Action item -> Copy down all of the data underneath, exactly as shown.
Start of Block
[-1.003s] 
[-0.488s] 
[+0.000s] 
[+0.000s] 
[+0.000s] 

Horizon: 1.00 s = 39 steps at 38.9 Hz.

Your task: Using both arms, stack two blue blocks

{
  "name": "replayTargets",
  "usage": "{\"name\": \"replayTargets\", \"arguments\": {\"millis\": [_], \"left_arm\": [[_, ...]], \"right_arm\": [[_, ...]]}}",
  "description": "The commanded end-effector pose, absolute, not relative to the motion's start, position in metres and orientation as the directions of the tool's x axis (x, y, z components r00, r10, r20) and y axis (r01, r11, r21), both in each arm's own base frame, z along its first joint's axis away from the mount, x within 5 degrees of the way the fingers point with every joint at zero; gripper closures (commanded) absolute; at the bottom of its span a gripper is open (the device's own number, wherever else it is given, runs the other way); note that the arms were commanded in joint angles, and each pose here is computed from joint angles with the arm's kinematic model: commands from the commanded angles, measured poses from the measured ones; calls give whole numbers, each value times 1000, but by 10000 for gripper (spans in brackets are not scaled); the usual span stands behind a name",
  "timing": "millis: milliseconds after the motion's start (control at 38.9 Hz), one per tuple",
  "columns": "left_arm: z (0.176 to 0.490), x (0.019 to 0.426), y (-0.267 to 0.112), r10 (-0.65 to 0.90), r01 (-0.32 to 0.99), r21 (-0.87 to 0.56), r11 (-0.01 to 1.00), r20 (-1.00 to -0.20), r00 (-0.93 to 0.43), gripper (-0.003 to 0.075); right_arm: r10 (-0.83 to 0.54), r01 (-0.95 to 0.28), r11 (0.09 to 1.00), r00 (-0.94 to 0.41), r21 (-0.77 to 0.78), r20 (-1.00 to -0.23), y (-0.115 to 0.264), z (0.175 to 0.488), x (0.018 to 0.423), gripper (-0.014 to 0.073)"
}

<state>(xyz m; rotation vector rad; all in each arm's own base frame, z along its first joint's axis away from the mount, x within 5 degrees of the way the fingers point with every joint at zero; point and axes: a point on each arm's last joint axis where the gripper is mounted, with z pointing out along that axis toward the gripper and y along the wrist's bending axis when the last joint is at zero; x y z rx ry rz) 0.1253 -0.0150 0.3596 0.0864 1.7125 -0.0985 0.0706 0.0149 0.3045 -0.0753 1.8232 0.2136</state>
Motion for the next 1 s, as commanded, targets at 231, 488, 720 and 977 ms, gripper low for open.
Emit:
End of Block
Answer to the exercise ->
[-1.003s] 
[-0.488s] 
[+0.000s] 
[+0.000s] 
[+0.000s] 

Horizon: 1.00 s = 39 steps at 38.9 Hz.

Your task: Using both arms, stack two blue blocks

{
  "name": "replayTargets",
  "usage": "{\"name\": \"replayTargets\", \"arguments\": {\"millis\": [_], \"left_arm\": [[_, ...]], \"right_arm\": [[_, ...]]}}",
  "description": "The commanded end-effector pose, absolute, not relative to the motion's start, position in metres and orientation as the directions of the tool's x axis (x, y, z components r00, r10, r20) and y axis (r01, r11, r21), both in each arm's own base frame, z along its first joint's axis away from the mount, x within 5 degrees of the way the fingers point with every joint at zero; gripper closures (commanded) absolute; at the bottom of its span a gripper is open (the device's own number, wherever else it is given, runs the other way); note that the arms were commanded in joint angles, and each pose here is computed from joint angles with the arm's kinematic model: commands from the commanded angles, measured poses from the measured ones; calls give whole numbers, each value times 1000, but by 10000 for gripper (spans in brackets are not scaled); the usual span stands behind a name",
  "timing": "millis: milliseconds after the motion's start (control at 38.9 Hz), one per tuple",
  "columns": "left_arm: z (0.176 to 0.490), x (0.019 to 0.426), y (-0.267 to 0.112), r10 (-0.65 to 0.90), r01 (-0.32 to 0.99), r21 (-0.87 to 0.56), r11 (-0.01 to 1.00), r20 (-1.00 to -0.20), r00 (-0.93 to 0.43), gripper (-0.003 to 0.075); right_arm: r10 (-0.83 to 0.54), r01 (-0.95 to 0.28), r11 (0.09 to 1.00), r00 (-0.94 to 0.41), r21 (-0.77 to 0.78), r20 (-1.00 to -0.23), y (-0.115 to 0.264), z (0.175 to 0.488), x (0.018 to 0.423), gripper (-0.014 to 0.073)"
}

<state>(xyz m; rotation vector rad; all in each arm's own base frame, z along its first joint's axis away from the mount, x within 5 degrees of the way the fingers point with every joint at zero; point and axes: a point on each arm's last joint axis where the gripper is mounted, with z pointing out along that axis toward the gripper and y along the wrist's bending axis when the last joint is at zero; x y z rx ry rz) 0.1253 -0.0150 0.3596 0.0864 1.7125 -0.0985 0.0706 0.0149 0.3045 -0.0753 1.8232 0.2136</state>
Motion for the next 1 s, as commanded, targets at 231, 488, 720 and 977 ms, gripper low for open.
Emit:

The exercise contains nothing more.